■ **INSTRUCTIONS TO FOLLOW**: The lines below, all of them, should be returned exactly as they appear.

■ **PROVIDED DATA**:
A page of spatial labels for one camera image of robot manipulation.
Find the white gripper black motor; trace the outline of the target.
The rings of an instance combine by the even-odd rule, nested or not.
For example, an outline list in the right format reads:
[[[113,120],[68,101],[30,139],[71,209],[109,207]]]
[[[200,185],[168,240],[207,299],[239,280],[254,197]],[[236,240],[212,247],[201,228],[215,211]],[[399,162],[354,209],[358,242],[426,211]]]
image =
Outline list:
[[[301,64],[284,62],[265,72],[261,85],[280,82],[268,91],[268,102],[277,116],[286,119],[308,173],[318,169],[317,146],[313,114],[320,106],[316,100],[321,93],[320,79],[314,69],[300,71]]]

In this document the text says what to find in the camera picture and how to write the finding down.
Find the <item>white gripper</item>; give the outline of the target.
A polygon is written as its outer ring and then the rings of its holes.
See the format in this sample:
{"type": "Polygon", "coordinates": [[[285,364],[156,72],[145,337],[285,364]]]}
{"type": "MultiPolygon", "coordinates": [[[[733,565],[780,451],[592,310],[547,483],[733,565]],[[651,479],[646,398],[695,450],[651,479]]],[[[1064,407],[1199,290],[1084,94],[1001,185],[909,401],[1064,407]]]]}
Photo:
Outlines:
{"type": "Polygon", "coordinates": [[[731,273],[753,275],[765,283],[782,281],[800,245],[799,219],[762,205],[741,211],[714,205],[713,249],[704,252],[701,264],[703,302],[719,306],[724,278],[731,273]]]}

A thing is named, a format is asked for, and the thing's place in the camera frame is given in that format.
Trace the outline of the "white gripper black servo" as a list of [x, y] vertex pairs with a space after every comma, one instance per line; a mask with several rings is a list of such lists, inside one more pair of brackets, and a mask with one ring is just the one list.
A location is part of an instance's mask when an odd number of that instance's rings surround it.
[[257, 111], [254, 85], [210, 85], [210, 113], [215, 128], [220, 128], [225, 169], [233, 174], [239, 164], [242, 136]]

■ **TASK ANSWER**:
A page of spatial labels for one camera image of robot manipulation.
Find the white gripper black motor; trace the outline of the target.
The rings of an instance combine by the even-odd rule, nested or not.
For example, an outline list in the right format reads:
[[[113,120],[68,101],[30,139],[71,209],[109,207]]]
[[[200,185],[168,240],[207,299],[239,280],[254,197]],[[236,240],[212,247],[201,228],[215,211]],[[399,162],[354,209],[358,242],[426,211]]]
image =
Outline list:
[[[301,64],[284,62],[265,72],[261,85],[280,82],[268,91],[268,102],[277,116],[286,119],[308,173],[318,169],[317,146],[313,114],[320,106],[316,100],[321,93],[320,79],[314,69],[300,71]]]

In this document the text says what to find in the camera picture and how to write the finding down.
Find the <item>white gripper</item>; give the outline of the target.
A polygon is written as its outer ring and then the rings of its holes.
See the format in this sample:
{"type": "Polygon", "coordinates": [[[285,364],[156,72],[145,337],[285,364]]]}
{"type": "MultiPolygon", "coordinates": [[[[733,565],[780,451],[592,310],[547,483],[733,565]],[[651,479],[646,398],[695,450],[651,479]]],[[[1064,407],[1199,290],[1084,94],[1001,185],[909,401],[1064,407]]]]}
Photo:
Outlines:
{"type": "Polygon", "coordinates": [[[731,273],[753,275],[765,283],[782,281],[800,245],[799,219],[762,205],[741,211],[714,205],[713,249],[704,252],[701,264],[703,302],[719,306],[724,278],[731,273]]]}

A thing is named, a format is asked for, and the thing's place in the camera frame is given in that format.
Trace the outline of the "white gripper black servo" as a list of [x, y] vertex pairs with a space after every comma, one instance per line; a mask with several rings is a list of such lists, inside one more pair of brackets, and a mask with one ring is just the one list.
A location is part of an instance's mask when an odd number of that instance's rings surround it.
[[257, 111], [254, 85], [210, 85], [210, 113], [215, 128], [220, 128], [225, 169], [233, 174], [239, 164], [242, 136]]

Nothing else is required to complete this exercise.